Thursday, May 8, 2008

Adam Kadmon and orchestrated objective reduction

I'm not really sure why, but something has been troubling me quite a bit lately.

I was raised to be a good Catholic, so I have this huge store of meaningless mythology at the back of my head. The Catholics, stolen from the Jews, have a concept of the Guf - the Well of Souls from which all human souls are drawn. Certain septs of Kabbalah extend this in such a way that the Guf is not an actual place in this world or any other, but instead represents the original man before original sin - Adam Kadmon. Each of us, since the breaking of Eden, are but a shard of that soul.

Now, this is really uninteresting by itself, but it's been intersecting in my head a lot with another concept that's been bothering me - Orch OR.

Orch OR - or Orchestrated Objective Reduction - is a concept from quantum mechanics and to a slightly lesser extent, psychology. It's an attempt to explain why the human brain, arguably nothing more complex than an organic chemical pile of goo, is capable of instantly computing things that mathematics shows to be intractable and modern computing requires hours and hours of computer time to solve. See - the only way that physicists can figure out how to instantly come up with the solution to a search space problem like - is that a boy or a girl? - with all of the myriad of permutations that might come out of this, is to use a quantum computer. If the computer can simultaneously process every possible path and then through a process of Objective Reduction instantly _find_ an answer, then it will have achieved what we've all been capable of since the time we knew that there was difference between boys and girls. Now - we don't always get it right, but then, neither would a quantum computer, and our own brains are a bit fuzzy. Ever have too much wine?

How do these relate?

Well - suppose that Orch OR is correct. The human brain is an organic quantum computer that is capable of orchestrating objective reductions of a quantum matrix to align to some kind of goal. Consciousness becomes possible because there is a finite set of computations being performed within the matrix of the brain - some of these are pure computations, some of these are orchestrating actions, and some of these are short term storage loops. Memory is a whole different ball of wax.. maybe literally..

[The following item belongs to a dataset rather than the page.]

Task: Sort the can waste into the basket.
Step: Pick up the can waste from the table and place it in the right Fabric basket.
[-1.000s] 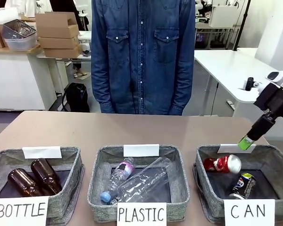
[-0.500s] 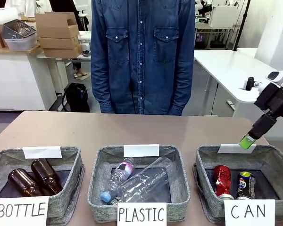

This means that it's possible, and perhaps necessary, to create consciousness in any system capable of orchestrating quantum objective reductions.

Scientists are getting closer and closer to solving the decoherence problem and creating a working quantum computer. At first, the orchestration for this will be human action, but in short order, we'll start programming the computers to program themselves, probably through a series of finite state automata. Once we do this, we will have created, at least in a rudimentary sense, consciousness. It's possible that it might not be very rudimentary at all.

So - the former Catholic/Gnostic/mystic in me asks - does the consciousness for this get imbued with the will of Adam?

I don't really believe that way anymore, but it troubles me that I thought of it at all.